As Kurt pointed out monasteries are busy places and yet silence is possible because it is an intentional priority. Perhaps we’re “lucky” that our lives and life-style is not as slow-paced and simple as eighty years ago. Since we have to insure silence in our lives, before our technological and media-driven culture overwhelms us, we, the monks, might have some useful. practical suggestions to offer.
Perhaps it’s true that if I really want silence I’ll make a time and a place for it–not always as much as I want but at least something. Maybe it’s good to start small, to squeeze out what little I can get. I say this because often people arrive at our Retreat House for the first time saying, “I need this quiet time” and by the third day are feeling anxious or ready to leave early because it’s a little too silent. What do you do with it? especially if you’re not used to it! So perhaps I could start small, maybe wake up ten minutes before everyone else in the house and savor a quiet cup of coffee–dare I write a meditative cup of coffee?–before I start getting organized for the day. Just concentrate on the coffee and don’t worry whether that’s prayer or not, whether it’s “quality” silence or not, as long as it’s intentional silence. It could be no more (and no less) than realizing this always has been silence, right there at the start of my day. It’s not just a pause between this task and that. It’s silence once I’m attuned to it.

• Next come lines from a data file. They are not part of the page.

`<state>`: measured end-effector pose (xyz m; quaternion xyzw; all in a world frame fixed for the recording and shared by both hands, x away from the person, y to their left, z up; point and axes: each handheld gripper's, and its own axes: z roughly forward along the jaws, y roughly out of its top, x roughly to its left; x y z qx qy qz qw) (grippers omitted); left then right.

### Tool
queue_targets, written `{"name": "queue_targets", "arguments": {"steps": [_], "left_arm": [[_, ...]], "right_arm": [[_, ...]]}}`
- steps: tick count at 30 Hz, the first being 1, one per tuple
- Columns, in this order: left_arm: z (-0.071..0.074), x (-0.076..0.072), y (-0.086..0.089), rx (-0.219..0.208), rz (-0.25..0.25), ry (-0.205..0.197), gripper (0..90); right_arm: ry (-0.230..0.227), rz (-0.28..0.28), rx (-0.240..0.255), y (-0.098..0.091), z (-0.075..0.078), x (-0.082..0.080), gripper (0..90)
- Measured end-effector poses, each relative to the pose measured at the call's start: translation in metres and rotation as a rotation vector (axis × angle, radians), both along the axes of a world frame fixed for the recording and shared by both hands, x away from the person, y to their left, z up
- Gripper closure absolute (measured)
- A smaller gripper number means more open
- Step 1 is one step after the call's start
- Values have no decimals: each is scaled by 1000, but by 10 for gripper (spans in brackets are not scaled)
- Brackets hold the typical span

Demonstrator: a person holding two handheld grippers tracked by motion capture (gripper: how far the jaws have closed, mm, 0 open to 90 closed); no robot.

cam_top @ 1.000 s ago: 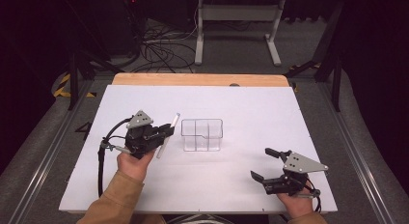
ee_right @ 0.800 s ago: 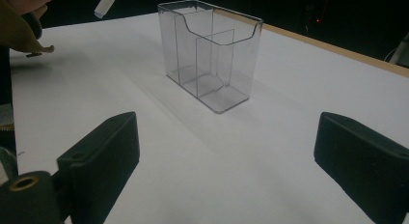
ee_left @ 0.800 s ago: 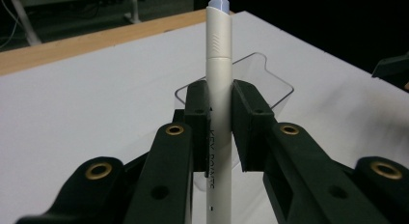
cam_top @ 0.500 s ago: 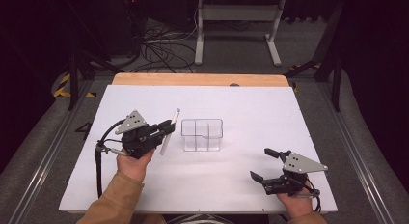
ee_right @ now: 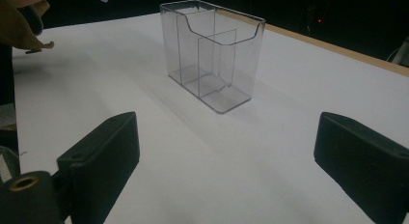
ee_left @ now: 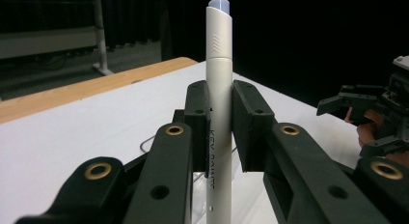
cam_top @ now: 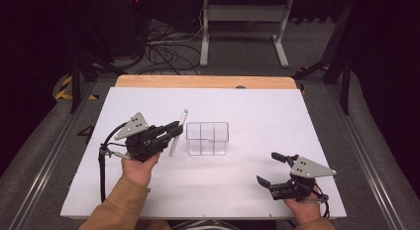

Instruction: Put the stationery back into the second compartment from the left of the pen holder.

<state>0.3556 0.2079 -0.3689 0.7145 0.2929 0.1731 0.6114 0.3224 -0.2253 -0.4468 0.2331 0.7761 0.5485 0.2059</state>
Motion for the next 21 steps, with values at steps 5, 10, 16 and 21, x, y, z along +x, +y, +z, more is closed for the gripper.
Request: {"name": "queue_targets", "arguments": {"steps": [5, 10, 16, 21], "left_arm": [[7, 5, -7, -6, -29, -21, 781], [16, 11, -17, -18, -71, -53, 781], [24, 20, -29, -31, -96, -60, 781], [29, 27, -39, -25, -112, -65, 781]], "right_arm": [[-4, 1, -3, 0, 0, 0, 92], [-3, 3, -1, 1, 0, -1, 92], [-4, 4, -1, 1, 0, -1, 92], [-2, 7, -2, 1, 0, -1, 92]]}}
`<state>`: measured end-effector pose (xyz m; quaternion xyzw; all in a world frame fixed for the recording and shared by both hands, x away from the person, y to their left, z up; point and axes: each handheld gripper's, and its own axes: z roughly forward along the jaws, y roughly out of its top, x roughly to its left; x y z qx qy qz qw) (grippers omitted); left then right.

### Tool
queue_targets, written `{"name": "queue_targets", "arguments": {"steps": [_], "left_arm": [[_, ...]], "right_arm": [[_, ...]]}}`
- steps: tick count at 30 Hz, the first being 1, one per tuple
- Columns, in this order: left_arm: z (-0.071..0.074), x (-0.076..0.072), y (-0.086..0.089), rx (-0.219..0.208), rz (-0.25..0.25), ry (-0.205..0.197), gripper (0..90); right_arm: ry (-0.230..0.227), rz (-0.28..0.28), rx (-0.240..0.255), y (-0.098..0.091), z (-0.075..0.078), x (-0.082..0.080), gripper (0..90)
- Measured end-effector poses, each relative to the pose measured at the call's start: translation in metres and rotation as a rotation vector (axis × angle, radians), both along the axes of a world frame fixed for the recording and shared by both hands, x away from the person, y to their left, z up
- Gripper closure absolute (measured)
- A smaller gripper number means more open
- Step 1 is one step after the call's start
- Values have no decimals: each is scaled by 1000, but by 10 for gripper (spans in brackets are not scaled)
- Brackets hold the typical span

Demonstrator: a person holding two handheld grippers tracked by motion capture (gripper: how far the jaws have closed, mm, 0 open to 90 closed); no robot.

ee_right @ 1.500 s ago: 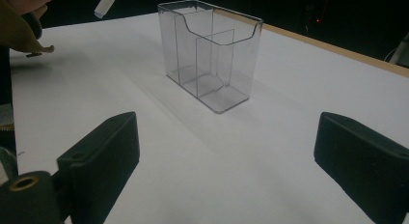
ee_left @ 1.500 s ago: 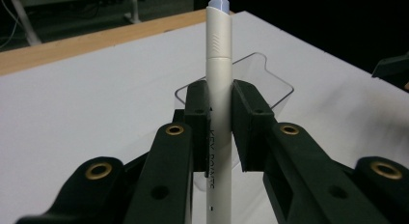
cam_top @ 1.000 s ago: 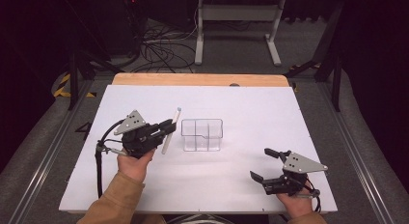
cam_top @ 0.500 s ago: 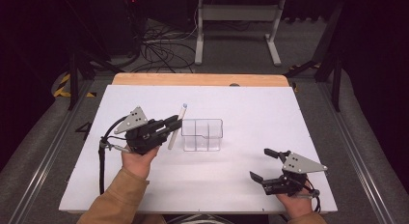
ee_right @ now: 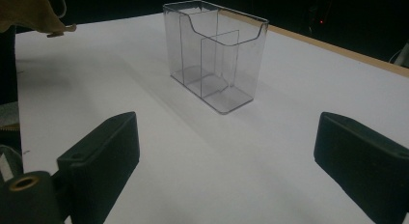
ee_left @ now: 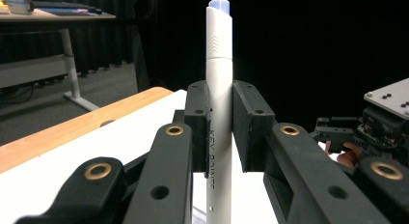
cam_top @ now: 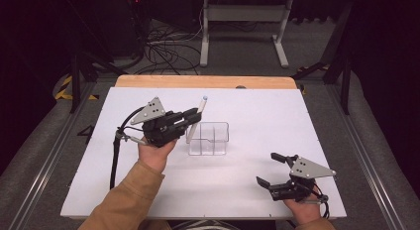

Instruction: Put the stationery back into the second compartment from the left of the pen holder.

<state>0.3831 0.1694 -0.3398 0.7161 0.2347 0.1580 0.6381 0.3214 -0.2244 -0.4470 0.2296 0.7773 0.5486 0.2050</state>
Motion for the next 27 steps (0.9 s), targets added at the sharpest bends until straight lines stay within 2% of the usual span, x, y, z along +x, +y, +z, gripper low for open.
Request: {"name": "queue_targets", "arguments": {"steps": [3, 5, 9, 12, 17, 18, 21, 22, 25, 27], "left_arm": [[1, 5, -7, -15, -10, 11, 781], [1, 9, -11, -9, -12, -2, 781], [-2, 18, -18, -14, -14, 7, 781], [-5, 24, -24, -28, -22, 28, 781], [-9, 33, -33, -14, -21, 31, 781], [-11, 34, -36, -23, -22, 44, 781], [-13, 38, -38, -12, -17, 36, 781], [-14, 39, -40, -20, -19, 49, 781], [-16, 43, -43, -2, -13, 32, 781], [-19, 45, -47, -15, -14, 47, 780]], "right_arm": [[1, 2, 1, 1, 0, 0, 92], [2, 5, 1, 1, 0, 0, 92], [2, 5, 1, 1, 0, 0, 92], [-2, 7, 2, 1, 0, 0, 92], [-2, 6, 0, 0, 0, 0, 92], [2, 6, -1, 0, 0, -1, 92], [3, 7, 3, 0, -1, 0, 92], [4, 7, 4, 0, -1, 0, 92], [3, 10, 0, 0, -1, 0, 92], [2, 10, -1, 0, -1, 0, 92]]}}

I wonder how many of those opportunities I have throughout my day along the lines of this analogy: if I see my average day as a symphony, can I then recognize the silences that punctuate and structure the symphony? No piece of music is all sound. The pauses of silence may be brief or prolonged but they are there or the music would have no shape. Just watch the tympani player: in many compositions he or she just stands there observing 36 or 87 bars of rest before there’s anything to do. That instrument is silent for most of the piece. In a very real sense, there is even that silence as part of the sound. So can I find silences hidden in my day? Is taking out the garbage just a chore or is it a moment by myself uninvaded by words and distractions? Aren’t there silences even in a conversation? Can they feed my soul too?